Obasanjo: Agriculture Is The New Oil In Nigeria

Written By Olusegun Obasanjo | From Forbes

When Nigeria announced recently that it had become Africa’s biggest economy, you could be forgiven for thinking that oil was the only reason. After all, Nigeria is the biggest oil producer in Africa. What many people didn’t realize was the growing role of agriculture in boosting Nigeria’s economy – and the lives of its large rural population.

I’ve seen close-up how hard it can be to succeed in agriculture – not only when I was president but also during the 35 years that I have been a farmer myself. So I’m proud that Nigeria is emerging as a leader in agricultural transformation in Africa.

However, Nigeria needs to spend much more on agriculture than its current commitment of only 1.6 per cent of the national budget. But the Agricultural Programme is already proving its potential to produce a dramatic turnaround that sets an example for other African countries, as we show in the Africa Progress Report 2014, Grain, Fish, Money – Financing Africa’s Green and Blue Revolutions.

The Programme aims to put an end to Nigeria’s “agriculture paradox”. Nigeria was able to feed itself in the 1960s. But then oil was discovered. The country began to depend on oil to drive growth and development.
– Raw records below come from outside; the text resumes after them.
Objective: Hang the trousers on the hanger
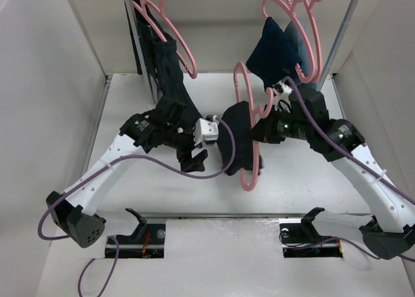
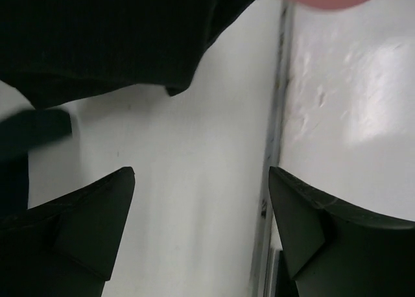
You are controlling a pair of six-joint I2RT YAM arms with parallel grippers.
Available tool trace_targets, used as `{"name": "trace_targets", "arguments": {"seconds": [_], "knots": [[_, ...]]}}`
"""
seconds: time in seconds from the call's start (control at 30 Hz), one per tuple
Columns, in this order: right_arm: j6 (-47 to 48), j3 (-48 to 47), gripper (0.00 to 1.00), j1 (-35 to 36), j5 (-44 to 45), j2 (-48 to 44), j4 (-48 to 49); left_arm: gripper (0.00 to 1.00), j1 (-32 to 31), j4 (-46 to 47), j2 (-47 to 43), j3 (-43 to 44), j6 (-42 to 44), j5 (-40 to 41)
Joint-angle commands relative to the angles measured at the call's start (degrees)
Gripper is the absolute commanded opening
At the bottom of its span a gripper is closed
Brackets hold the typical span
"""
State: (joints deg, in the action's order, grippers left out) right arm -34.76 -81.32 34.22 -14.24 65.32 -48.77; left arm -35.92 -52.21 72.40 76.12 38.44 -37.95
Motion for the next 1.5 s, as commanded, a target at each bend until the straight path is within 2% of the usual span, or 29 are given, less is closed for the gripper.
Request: {"name": "trace_targets", "arguments": {"seconds": [0.0, 0.07, 0.17, 0.2, 0.23, 0.37, 0.57, 0.77, 0.87, 0.93, 0.97, 1.0, 1.1, 1.13, 1.17, 1.23, 1.4, 1.47], "knots": [[-1.2, -11.2, 0.00, 2.4, 6.2, -0.6, -2.8, 0.82, -2.0, 1.3, -2.2, 7.4, -7.9, -13.2], [-1.9, -14.2, 0.00, 3.6, 8.5, 0.0, -4.0, 0.84, -3.9, 3.9, -2.2, 9.7, -15.9, -16.5], [-2.6, -18.3, 0.00, 5.0, 10.8, 0.6, -3.3, 0.92, -5.8, 13.5, -1.6, 10.3, -26.7, -18.5], [-2.6, -19.1, 0.00, 5.5, 12.3, 1.6, -2.5, 0.94, -5.8, 19.6, -1.6, 10.3, -30.2, -19.2], [-2.6, -20.4, 0.00, 5.5, 12.8, 2.2, -1.9, 0.97, -6.3, 22.8, -0.8, 10.9, -37.2, -19.8], [-1.4, -23.6, 0.00, 5.5, 13.9, 6.9, 1.0, 1.00, -7.6, 33.9, 5.3, 14.4, -49.0, -19.8], [-0.1, -29.2, 0.00, 5.5, 15.6, 12.1, 2.5, 1.00, -8.7, 36.0, 12.1, 21.1, -54.1, -18.1], [0.4, -30.4, 0.00, 5.5, 15.6, 15.0, 5.0, 1.00, -10.0, 29.9, 14.3, 17.7, -49.5, -6.5], [0.4, -30.4, 0.00, 5.5, 14.9, 15.5, 5.6, 1.00, -10.0, 28.1, 12.9, 15.5, -48.2, -3.4], [0.4, -29.9, 0.00, 5.5, 13.3, 16.1, 6.2, 0.93, -10.0, 28.1, 12.9, 13.5, -48.2, -4.0], [-0.2, -29.2, 0.00, 5.5, 12.7, 16.6, 7.1, 0.87, -10.0, 29.1, 12.9, 13.0, -48.7, -5.0], [-0.2, -28.6, 0.00, 5.5, 12.0, 16.6, 7.6, 0.67, -10.0, 29.7, 12.9, 13.0, -49.2, -7.0], [-0.7, -26.7, 0.00, 5.5, 11.0, 17.1, 8.4, 0.40, -10.0, 31.5, 13.6, 12.5, -50.5, -10.2], [-0.7, -26.2, 0.00, 5.5, 10.5, 17.1, 9.0, 0.25, -10.0, 31.5, 13.6, 12.5, -51.0, -11.9], [-0.7, -25.3, 0.00, 5.5, 10.5, 17.1, 9.0, 0.15, -9.4, 32.1, 13.6, 12.5, -51.0, -12.6], [-1.3, -24.2, 0.00, 4.9, 9.7, 17.1, 9.7, 0.00, -8.0, 32.8, 13.6, 11.3, -53.4, -14.9], [-1.3, -20.0, 0.00, 3.7, 7.6, 16.0, 12.1, 0.00, -4.5, 36.6, 11.5, 7.9, -58.7, -20.2], [-1.3, -17.9, 0.00, 2.8, 3.6, 15.5, 14.0, 0.00, -2.8, 36.6, 10.6, 7.3, -59.5, -22.8]]}}
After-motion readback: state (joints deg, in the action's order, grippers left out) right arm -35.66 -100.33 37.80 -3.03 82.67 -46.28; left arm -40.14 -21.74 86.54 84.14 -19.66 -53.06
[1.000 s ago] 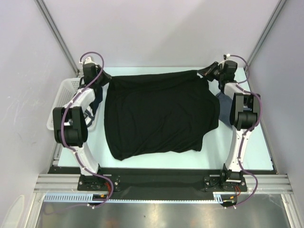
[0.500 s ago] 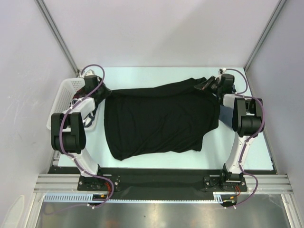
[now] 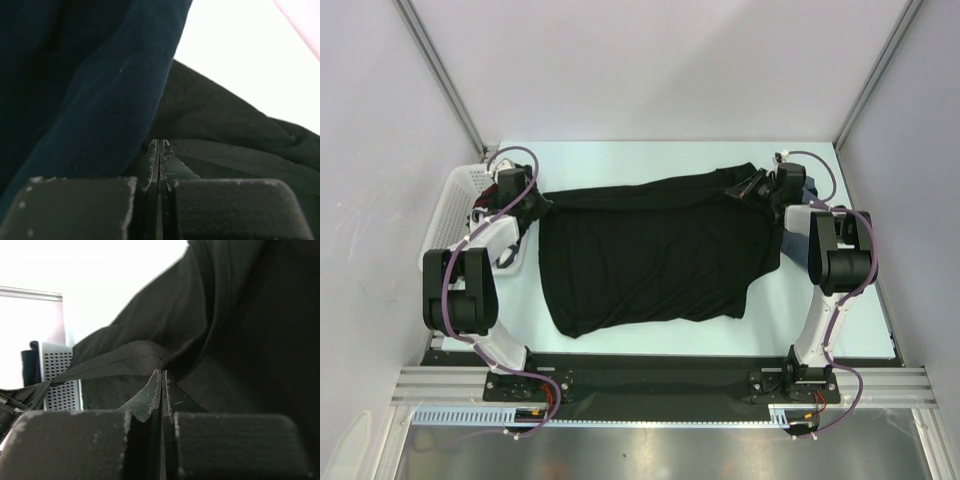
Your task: Fold and stack the tank tops
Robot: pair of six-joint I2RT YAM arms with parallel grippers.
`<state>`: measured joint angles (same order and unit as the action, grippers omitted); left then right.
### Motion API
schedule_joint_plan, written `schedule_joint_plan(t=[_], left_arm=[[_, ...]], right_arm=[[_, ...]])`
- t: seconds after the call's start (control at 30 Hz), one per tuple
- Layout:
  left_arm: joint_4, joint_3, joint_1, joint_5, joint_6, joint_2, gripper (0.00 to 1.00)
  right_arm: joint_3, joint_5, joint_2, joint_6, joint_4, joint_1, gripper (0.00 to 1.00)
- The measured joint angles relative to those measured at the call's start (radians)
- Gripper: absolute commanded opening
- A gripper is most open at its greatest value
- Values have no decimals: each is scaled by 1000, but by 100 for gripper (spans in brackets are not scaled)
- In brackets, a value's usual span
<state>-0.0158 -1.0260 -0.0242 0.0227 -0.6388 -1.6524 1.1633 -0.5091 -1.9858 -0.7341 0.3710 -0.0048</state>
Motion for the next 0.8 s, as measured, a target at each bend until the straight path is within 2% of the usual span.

Yet Nigeria has abundant resources – 84 million hectares of arable land, two of Africa’s largest rivers and a large, youthful workforce.

The Programme aims to unlock that potential, aiming to boost food production by 20 million tonnes, create 3.5 million jobs in agriculture and food-related industries, and make Nigeria self-sufficient in rice by 2015.

The four pillars identified to achieve these goals illustrate what agriculture needs not just in Nigeria but across the continent: better infrastructure to improve market access; income insurance for weather-related crop failure; a privately managed fertilizer subsidy scheme for poor farmers; and an increase in import tariffs to promote self-reliance through import substitution.